Reproduce the entries below exactly, but only from the line containing "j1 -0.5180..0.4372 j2" to the line containing "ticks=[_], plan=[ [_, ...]", inclusive.

=== DATA TO PROCESS ===
--------
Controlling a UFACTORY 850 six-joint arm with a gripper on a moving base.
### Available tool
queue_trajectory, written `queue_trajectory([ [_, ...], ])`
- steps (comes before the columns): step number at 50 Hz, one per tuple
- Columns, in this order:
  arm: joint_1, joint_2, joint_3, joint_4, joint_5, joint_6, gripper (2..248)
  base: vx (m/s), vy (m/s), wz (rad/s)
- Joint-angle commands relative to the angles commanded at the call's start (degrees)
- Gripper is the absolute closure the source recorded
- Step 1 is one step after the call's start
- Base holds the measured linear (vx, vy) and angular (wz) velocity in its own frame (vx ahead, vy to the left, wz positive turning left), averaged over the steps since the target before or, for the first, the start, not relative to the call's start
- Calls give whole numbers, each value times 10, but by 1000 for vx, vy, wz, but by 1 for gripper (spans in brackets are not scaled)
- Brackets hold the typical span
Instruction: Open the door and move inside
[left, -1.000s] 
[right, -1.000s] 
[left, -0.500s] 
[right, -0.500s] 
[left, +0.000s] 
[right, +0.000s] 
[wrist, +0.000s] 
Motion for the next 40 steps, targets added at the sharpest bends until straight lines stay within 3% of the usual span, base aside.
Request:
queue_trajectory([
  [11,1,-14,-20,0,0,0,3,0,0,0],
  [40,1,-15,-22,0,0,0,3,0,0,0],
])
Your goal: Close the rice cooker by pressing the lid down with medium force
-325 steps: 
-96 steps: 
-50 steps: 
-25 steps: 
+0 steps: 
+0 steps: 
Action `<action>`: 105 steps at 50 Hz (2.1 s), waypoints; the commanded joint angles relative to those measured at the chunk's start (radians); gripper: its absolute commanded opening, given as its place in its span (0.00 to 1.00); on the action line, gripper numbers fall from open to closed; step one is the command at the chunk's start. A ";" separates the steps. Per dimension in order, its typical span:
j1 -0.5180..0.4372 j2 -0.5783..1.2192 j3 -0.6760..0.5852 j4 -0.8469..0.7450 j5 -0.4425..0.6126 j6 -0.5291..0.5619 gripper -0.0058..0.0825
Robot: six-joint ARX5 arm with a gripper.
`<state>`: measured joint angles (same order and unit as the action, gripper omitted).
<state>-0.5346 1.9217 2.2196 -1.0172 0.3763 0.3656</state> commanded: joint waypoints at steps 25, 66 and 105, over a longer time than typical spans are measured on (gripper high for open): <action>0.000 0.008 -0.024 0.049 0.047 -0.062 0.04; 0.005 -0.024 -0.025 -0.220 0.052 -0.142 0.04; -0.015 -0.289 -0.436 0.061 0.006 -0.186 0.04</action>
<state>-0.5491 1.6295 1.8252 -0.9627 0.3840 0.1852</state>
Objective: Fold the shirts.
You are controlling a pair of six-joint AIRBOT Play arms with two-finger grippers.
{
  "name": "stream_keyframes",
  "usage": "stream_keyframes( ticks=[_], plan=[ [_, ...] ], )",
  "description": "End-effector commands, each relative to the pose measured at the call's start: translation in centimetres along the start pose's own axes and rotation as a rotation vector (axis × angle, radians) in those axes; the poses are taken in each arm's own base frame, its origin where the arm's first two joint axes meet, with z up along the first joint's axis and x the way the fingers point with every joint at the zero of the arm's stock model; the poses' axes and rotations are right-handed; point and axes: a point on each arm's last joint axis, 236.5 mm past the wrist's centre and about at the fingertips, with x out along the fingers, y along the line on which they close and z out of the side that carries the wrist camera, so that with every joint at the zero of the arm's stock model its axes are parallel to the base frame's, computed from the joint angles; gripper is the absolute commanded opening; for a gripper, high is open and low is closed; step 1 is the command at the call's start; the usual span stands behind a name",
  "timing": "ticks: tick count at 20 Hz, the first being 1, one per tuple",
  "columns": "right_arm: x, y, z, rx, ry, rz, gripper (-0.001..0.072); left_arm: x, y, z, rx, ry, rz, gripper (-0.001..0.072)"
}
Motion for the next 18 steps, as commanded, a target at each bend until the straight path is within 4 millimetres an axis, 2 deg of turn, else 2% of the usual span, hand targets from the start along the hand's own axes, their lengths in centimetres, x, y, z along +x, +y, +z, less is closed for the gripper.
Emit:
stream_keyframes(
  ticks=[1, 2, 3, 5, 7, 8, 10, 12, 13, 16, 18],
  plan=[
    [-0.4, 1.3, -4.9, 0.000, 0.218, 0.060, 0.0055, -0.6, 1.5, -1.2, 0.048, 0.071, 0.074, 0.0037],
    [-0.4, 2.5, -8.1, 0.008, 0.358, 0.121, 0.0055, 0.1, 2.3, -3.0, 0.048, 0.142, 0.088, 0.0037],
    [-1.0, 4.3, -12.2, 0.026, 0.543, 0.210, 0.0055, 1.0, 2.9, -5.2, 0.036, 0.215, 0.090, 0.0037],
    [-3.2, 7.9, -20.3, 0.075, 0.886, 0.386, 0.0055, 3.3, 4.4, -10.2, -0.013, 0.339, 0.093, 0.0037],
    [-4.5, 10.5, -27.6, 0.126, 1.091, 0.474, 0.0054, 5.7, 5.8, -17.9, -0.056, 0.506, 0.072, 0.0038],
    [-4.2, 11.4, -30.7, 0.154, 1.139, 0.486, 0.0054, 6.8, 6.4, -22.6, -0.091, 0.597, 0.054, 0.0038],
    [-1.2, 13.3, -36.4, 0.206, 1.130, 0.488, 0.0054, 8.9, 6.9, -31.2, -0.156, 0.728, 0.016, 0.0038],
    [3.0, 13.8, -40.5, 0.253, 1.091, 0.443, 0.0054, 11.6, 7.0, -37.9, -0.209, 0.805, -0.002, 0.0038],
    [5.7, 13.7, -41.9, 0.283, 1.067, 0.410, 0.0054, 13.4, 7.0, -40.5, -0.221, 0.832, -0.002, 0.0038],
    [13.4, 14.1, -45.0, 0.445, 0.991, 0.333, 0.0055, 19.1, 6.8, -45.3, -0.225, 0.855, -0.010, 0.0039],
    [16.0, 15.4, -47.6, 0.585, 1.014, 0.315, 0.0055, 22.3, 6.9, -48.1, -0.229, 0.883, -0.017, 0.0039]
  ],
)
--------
=== ANSWER SECTION ===
j1 -0.5180..0.4372 j2 -0.5783..1.2192 j3 -0.6760..0.5852 j4 -0.8469..0.7450 j5 -0.4425..0.6126 j6 -0.5291..0.5619 gripper -0.0058..0.0825
Robot: six-joint ARX5 arm with a gripper.
`<state>`: measured joint angles (same order and unit as the action, gripper omitted).
<state>-0.5346 1.9217 2.2196 -1.0172 0.3763 0.3656</state> commanded: joint waypoints at steps 25, 66 and 105, over a longer time than typical spans are measured on (gripper high for open): <action>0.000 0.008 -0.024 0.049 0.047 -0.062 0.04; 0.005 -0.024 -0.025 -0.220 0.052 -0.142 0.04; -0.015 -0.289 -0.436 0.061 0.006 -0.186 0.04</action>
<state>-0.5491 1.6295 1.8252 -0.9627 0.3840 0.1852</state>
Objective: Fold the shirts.
You are controlling a pair of six-joint AIRBOT Play arms with two-finger grippers.
{
  "name": "stream_keyframes",
  "usage": "stream_keyframes( ticks=[_], plan=[ [_, ...] ], )",

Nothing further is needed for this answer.